On the surface, these might look attractive and developmental if we must agree with the Speaker who claims they want to make quality education accessible to the poor and low-income earners. In the real context, what are the implications of the Bill? These include;
- The establishment of the Bank means the start of ‘loaning years’ to get educated.
- The vast majority of Nigerians are poor. Thus, the children or wards of an average Nigerian will have to get loans to access tertiary education.
- As stipulated in the Bill, the sponsor of an applicant must have an income which is below N500,000 per annum to qualify for the loan. According to a Vanguard newspaper survey a few years ago, only 2% of all Nigerians have above N500,000 in their account. A SERAP report published last year in the Premium Times also highlighted the fact that 27.4 million Nigerians earn less than N100,000 per annum. Another reported of the Vanguard newspaper issued on November 18, 2022, revealed that 63% of persons within Nigeria (133 million people) are living in poverty. Going by these data, more than 70% of Nigerian families would have no choice but to pursue this loan.

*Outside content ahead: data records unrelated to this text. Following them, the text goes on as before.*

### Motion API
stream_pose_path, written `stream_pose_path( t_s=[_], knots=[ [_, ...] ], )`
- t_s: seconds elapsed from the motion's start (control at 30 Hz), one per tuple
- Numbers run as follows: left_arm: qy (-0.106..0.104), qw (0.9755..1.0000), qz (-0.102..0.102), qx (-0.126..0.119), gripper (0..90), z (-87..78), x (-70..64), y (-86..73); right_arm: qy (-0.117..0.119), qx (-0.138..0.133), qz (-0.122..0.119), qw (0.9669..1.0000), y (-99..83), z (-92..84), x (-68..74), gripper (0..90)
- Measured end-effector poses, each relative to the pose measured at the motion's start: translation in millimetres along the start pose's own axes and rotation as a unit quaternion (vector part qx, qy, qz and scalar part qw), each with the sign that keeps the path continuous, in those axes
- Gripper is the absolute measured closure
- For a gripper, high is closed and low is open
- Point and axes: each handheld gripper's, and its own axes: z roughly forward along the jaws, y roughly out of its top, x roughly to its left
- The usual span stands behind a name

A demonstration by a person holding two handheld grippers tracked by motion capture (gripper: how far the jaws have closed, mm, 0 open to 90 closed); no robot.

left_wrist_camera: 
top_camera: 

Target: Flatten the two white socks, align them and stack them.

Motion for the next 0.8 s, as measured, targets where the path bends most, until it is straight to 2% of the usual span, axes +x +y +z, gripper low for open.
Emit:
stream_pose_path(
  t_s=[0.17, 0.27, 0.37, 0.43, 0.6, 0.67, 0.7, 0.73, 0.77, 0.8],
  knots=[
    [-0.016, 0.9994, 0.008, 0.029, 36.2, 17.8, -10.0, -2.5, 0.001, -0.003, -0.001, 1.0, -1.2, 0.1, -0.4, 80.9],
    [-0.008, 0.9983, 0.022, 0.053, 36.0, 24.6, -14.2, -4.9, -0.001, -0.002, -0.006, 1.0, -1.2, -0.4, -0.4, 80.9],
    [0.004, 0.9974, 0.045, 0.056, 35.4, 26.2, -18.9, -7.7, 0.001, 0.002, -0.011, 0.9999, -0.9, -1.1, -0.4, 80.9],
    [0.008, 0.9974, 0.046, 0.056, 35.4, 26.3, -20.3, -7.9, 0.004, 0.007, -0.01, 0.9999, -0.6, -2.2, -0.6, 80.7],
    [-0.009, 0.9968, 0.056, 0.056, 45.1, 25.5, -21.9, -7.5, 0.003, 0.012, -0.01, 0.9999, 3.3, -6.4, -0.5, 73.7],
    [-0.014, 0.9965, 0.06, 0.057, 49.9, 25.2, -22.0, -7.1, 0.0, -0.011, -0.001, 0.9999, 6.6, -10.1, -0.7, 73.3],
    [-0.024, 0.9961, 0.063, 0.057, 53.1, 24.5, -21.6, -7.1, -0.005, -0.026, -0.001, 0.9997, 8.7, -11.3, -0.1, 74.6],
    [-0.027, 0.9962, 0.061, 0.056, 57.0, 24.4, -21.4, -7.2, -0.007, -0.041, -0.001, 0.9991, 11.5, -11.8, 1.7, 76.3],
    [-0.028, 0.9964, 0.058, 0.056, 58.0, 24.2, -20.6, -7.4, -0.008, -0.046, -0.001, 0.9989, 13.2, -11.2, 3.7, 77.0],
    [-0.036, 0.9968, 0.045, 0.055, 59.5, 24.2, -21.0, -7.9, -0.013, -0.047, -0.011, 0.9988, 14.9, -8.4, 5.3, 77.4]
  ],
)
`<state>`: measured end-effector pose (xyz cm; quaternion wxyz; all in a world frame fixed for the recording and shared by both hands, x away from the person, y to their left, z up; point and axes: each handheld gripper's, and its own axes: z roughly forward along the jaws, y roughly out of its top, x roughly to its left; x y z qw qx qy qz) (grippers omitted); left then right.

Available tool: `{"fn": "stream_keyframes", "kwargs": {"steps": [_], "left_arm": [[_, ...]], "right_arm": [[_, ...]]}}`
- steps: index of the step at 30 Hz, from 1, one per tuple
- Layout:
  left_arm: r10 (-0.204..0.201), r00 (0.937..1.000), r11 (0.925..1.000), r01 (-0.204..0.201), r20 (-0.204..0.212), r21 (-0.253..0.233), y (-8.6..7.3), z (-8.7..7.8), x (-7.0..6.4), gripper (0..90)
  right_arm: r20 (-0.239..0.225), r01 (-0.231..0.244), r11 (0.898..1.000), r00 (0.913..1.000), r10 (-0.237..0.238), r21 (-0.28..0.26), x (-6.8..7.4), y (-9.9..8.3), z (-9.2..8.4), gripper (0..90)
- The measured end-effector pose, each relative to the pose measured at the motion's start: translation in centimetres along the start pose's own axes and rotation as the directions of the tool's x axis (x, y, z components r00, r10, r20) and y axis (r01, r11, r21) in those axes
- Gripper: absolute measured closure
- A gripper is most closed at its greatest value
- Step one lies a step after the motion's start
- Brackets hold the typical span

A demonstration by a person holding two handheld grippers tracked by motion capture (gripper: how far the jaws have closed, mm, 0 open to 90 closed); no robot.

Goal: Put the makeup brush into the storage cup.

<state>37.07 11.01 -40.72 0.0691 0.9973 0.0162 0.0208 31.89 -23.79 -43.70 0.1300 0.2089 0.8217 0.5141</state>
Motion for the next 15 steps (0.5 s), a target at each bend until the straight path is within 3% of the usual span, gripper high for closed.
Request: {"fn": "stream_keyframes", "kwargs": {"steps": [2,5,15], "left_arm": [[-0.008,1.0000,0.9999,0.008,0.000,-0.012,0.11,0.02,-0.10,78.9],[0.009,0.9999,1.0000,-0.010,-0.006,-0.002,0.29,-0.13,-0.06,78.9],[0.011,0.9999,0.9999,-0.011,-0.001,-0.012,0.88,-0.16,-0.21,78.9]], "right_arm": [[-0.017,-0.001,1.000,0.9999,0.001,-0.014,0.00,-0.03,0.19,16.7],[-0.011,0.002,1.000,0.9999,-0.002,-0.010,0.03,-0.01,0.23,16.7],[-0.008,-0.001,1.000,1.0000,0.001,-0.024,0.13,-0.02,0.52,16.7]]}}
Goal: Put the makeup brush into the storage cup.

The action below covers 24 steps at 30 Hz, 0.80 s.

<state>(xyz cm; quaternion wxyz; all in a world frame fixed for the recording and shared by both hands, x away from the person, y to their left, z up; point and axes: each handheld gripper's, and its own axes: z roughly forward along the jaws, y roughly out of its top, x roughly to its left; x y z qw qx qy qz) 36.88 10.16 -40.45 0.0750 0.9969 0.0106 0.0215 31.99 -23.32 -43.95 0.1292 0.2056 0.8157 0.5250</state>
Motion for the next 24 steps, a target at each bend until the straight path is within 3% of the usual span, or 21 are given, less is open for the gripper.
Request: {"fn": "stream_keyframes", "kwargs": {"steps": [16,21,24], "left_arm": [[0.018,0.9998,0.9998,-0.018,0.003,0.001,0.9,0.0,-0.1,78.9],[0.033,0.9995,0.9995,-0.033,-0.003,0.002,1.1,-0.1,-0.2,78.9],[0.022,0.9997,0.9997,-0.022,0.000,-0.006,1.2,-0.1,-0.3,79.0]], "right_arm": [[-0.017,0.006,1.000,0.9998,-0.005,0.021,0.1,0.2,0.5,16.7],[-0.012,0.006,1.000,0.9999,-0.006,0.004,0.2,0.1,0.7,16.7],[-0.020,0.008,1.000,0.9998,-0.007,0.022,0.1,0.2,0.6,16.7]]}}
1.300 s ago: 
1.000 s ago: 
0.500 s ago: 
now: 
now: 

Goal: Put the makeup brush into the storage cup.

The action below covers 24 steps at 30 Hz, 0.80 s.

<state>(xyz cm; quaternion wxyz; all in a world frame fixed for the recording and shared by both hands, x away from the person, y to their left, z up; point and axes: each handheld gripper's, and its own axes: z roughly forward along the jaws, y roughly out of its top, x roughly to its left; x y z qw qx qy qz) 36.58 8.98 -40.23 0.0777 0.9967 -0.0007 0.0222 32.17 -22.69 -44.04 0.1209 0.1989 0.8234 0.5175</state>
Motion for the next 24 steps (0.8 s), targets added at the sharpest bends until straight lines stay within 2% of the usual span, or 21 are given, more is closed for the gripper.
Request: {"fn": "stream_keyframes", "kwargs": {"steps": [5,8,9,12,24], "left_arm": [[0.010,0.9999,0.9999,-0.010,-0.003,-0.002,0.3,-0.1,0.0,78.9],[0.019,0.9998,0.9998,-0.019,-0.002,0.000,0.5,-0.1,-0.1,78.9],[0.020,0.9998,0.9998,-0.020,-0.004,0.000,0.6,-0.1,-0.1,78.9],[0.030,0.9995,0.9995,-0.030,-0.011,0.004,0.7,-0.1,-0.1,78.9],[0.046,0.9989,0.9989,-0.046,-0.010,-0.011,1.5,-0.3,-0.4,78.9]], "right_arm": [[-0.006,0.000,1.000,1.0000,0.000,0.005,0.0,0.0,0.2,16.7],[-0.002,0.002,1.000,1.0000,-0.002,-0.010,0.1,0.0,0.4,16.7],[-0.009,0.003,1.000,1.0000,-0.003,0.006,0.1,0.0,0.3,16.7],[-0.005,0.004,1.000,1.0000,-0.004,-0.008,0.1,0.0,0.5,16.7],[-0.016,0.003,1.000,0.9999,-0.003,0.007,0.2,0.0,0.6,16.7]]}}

- The unemployment rate in Nigeria is 33%, and over 60% of the working-age population is younger than 34years. This is a nation projected to have over 300 million population by 2050 as the third most populous country in the world. In an article by Jerome-Mario Utomi available on March 24, 2022, of The Guardian Newspaper publication, it is stated that based on available data the unemployment rate will keep rising as population will outgrow working space. What then is the guarantee that the ‘loaning students’ will get jobs or even get decent ones if at all? What is the possible income of these ‘loaning students’ when they become workers? And what is their potential viability to repay the loan?
If we allow the increment of school fees and introduction of loans to pay this, we will end up with huge numbers of bankrupted individuals with no guaranteed future. Those who also applaud this ‘idea’ because ‘it is working’ in the global capital of capitalism, USA, would encourage it.

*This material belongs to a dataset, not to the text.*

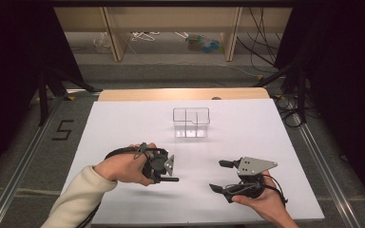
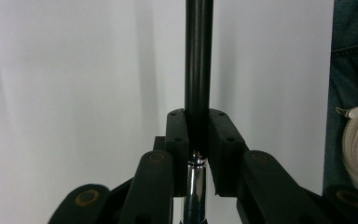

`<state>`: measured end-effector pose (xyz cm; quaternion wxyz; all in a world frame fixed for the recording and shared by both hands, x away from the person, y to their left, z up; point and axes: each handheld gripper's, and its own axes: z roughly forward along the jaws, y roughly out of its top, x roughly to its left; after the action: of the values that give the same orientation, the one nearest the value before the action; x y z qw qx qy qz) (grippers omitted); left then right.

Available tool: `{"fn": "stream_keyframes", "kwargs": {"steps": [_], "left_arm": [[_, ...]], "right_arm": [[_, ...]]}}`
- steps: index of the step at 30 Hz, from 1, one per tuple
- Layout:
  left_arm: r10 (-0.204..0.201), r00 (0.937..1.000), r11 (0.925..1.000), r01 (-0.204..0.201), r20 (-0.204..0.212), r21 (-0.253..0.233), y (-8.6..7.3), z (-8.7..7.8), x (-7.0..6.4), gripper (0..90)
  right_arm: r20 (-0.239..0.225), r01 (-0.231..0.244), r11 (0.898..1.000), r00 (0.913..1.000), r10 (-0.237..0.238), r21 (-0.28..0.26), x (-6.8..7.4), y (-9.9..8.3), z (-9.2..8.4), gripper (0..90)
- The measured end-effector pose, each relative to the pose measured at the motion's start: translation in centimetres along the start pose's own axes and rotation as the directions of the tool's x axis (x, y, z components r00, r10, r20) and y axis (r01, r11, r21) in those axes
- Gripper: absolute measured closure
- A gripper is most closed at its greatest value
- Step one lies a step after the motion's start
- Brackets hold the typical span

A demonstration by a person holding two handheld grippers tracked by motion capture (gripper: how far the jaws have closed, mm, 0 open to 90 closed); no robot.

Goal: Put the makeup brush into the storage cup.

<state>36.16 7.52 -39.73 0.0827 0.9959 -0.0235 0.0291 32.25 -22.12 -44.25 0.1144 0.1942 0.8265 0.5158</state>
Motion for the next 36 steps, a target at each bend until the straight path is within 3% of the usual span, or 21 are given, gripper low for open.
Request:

One need to point out to them that student loans in the USA have become unbearable for millions of people. About 45 million Americans are owing a combined sum of $1.7 trillion for their education. That’s what students’ loans do. President Biden announced a student loan relief in August, to deflect the mass anger arising from this terrible situation. Ex-President Obama didn’t pay off his debt until 2004. Working-class people in America are discussing how to jettison this blood-sucking policy scheme for greater options. But that is what the ruling class in Nigeria is planning to introduce in the impoverished neo-colonial capitalist system they operate.
It is imperative that the working-class resists the further commodification of education which this Bill heralds. The trade unions should mobilise Nigerians from all walks of life, young and old, to campaign against the Bill. We must take a collective stand together to say NO to the Bill, and stop it from becoming a law. This is a generational task that we must rise up to fulfill.